硫化锌（ZnS）和氧化锌（ZnO）具有无毒、环境友好和制备简单等优点，并且常温下拥有优异的物理化学特性和催化活性，所以一直都是光催化领域研究的热点材料。然而，单一ZnS和ZnO光催化剂表现出低的太阳能利用率、量子效率和光稳定性，极大地限制了它们的实际应用。将ZnS与ZnO复合形成异质结不仅可以拓宽光吸收波长范围，而且能促进载流子的转移和空间分离，增强光催化活性和稳定性。归纳了半导体异质结（Ⅱ型异质结、Z型异质结和S型异质结）中载流子的转移路径及光催化机理，综述了ZnS/ZnO异质结在能源和环境催化领域中的应用研究进展及其光催化性能的影响因素和提升策略，最后对其目前存在的问题和未来的发展方向进行了总结与展望。
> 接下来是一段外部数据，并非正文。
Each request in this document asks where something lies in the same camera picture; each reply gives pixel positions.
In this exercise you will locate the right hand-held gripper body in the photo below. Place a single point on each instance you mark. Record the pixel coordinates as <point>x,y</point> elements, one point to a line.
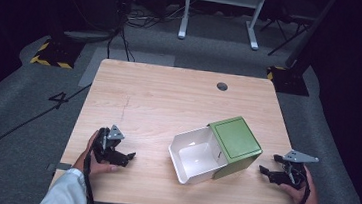
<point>295,178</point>

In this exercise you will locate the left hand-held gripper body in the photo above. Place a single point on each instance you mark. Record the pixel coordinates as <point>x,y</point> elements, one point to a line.
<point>104,148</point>

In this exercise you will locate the green drawer case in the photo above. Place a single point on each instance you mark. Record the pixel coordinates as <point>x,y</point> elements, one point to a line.
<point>235,139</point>

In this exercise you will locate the white plastic drawer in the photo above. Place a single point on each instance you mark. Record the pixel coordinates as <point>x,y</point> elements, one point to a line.
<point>193,156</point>

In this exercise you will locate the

Research Progress on ZnS/ZnO Heterojunction Photocatalysts

Zinc sulfide (ZnS) and zinc oxide (ZnO) have always been hot research materials in the field of photocatalysis owing to their non-toxicity, environmental friendliness, simple synthesis, excellent physical/chemical properties and high catalytic activity. However, single ZnS and ZnO photocatalysts usually suffer from low solar energy utilization, poor quantum efficiency and bad photostability, which greatly limit their practical applications. Constructing ZnS/ZnO heterojunction can effectively broaden the light-absorption wavelength range and simultaneously promote the transfer and spatial separation of carriers, thereby achieving enhanced photocatalytic activity and stability. Herein, the carrier transfer pathways and photocatalytic mechanism of various types of semiconductor heterojunctions (Type II, Z-scheme and S-scheme) are summarized. The research progress of ZnS/ZnO heterojunction in the field of energy and environmental catalysis is reviewed, and the effect factors and improvement strategies of photocatalytic performance are expanded. The existing problems and future development direction of ZnS/ZnO heterojunction are summarized and prospected.